Updated: Jul 11, 2024

I wouldn’t say I am much of an outdoorsy person. The idea of camping out in the woods, pitching a tent… it has never really appealed to me. The “wilderness” has never felt like a place I ever want to spend an extended period of time.


A little while ago I found myself on the threshold of a spiritual wilderness. I could see it, vastly stretching in front of me, with no end in sight. I didn’t know where it would lead, or where I would end up if I chose the wilderness ahead. My only other option was to turn back around. 


But as I stood on the threshold of this decision, I realized I was not alone.


“Therefore, behold, I will allure her, and bring her into the wilderness” (Hosea 2:14)


Just ahead of me, there is Jesus, making a way through the confusing vastness with sweet words of encouragement and comfort. 


On this threshold I have nothing. It is all behind me. 


The choice is clear. All I can choose is Jesus. All I can choose is the wilderness He is leading me into.


As I step forward, Jesus gently reaches for my hand, and in that one choice, I feel a long awaited wave of peace.


“[I will] bring her into the wilderness and speak tenderly to her” (Hosea 2: 14)


Oh how my view of the wilderness has changed in this season. 


Where I thought it would be all pain and loneliness; a sort of “pushing through” to make it to the next day, Jesus has been the most gentle and tender guide.


He had a place prepared just for us in the wilderness, and He has provided everything I need. 


It is as if we have our own little campsite that He went ahead and prepared for me days, weeks, months in advance; making it perfect for the healing and restoration He knew I would need.


We sit and talk for hours a day, and Jesus speaks tenderly, oh so tenderly to me. He answers my questions, He wipes my tears, He holds my hands. I never want it to end.


“And there I will give her vineyards, and make the Valley of A’chor a door of hope” (Hosea 2: 15)


The Valley of A’chor - literally translated to a “Valley of Trouble”; a variation of “Achan”, a man who caused the Isrealites a great defeat after the victory of Jericho. The “Valley of A’chor” served for the Israelites thereafter as a reminder of failure, setback, and defeat.


That is exactly how I imagined the wilderness of this new season to be as I stood on that threshold. I felt shame, failure and defeat. That somehow, the pain I was feeling from the disappointment behind me was my fault. The wilderness was a setback, a punishment and a consequence. 


But no. Not this time, says Jesus. 


I will make this a “door of hope”.


Of course He would. 


Only our Saviour can turn our greatest sufferings into a season of redemption.


Only our Saviour can turn a Valley of Trouble  into a Doorway of Hope.


“[And there], I will make you lie down in safety… and you shall know the Lord” (Hosea 2: 18-20)


I would never have chosen the wilderness for myself.
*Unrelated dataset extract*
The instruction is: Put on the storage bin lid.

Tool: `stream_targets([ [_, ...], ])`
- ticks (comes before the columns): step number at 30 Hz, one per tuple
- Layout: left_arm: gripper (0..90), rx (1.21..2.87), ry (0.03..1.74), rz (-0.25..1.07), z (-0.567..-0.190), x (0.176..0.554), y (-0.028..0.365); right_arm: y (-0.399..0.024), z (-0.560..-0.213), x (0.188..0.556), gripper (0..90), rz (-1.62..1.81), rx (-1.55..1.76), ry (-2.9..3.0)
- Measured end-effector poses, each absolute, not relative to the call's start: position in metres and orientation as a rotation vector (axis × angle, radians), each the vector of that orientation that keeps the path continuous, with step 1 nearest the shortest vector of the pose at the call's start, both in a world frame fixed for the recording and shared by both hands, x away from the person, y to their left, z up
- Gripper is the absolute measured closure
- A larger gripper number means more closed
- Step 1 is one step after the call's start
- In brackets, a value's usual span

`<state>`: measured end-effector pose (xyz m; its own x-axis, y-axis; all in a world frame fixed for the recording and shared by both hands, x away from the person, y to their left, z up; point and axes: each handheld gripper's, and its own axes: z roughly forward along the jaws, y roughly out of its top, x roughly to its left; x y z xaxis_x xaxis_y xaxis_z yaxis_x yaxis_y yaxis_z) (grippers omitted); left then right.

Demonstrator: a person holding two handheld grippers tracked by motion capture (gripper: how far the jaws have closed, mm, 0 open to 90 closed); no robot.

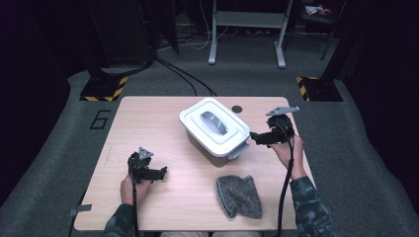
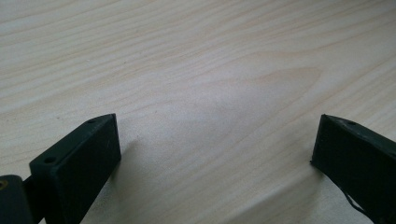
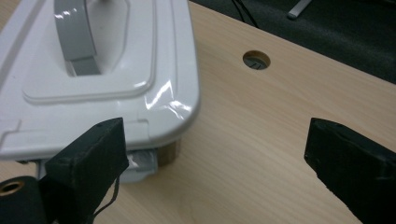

I could never have imagined the joy and peace that would be offered to me in this season.


I could never have imagined being grateful for the wilderness, for this time and place that Jesus has prepared just for me. A place that only me and Him can be. 


A place where my heart and all its anxious wonderings can finally rest. Where I can feel safe in the presence of our Lord, knowing that He is taking care of everything.


I can see the door of hope just ahead. I know I soon will have to stand up and cross that threshold into a new season where Jesus will again be waiting for me in a new and beautiful way.


But for now, I am content here in the wilderness. 


I am touched by the heart of my Beloved here. 


Here, in the wilderness, He holds my heart safely in His wounded, glorious, tender and redemptive hands.


Here, in the wilderness, I am at peace.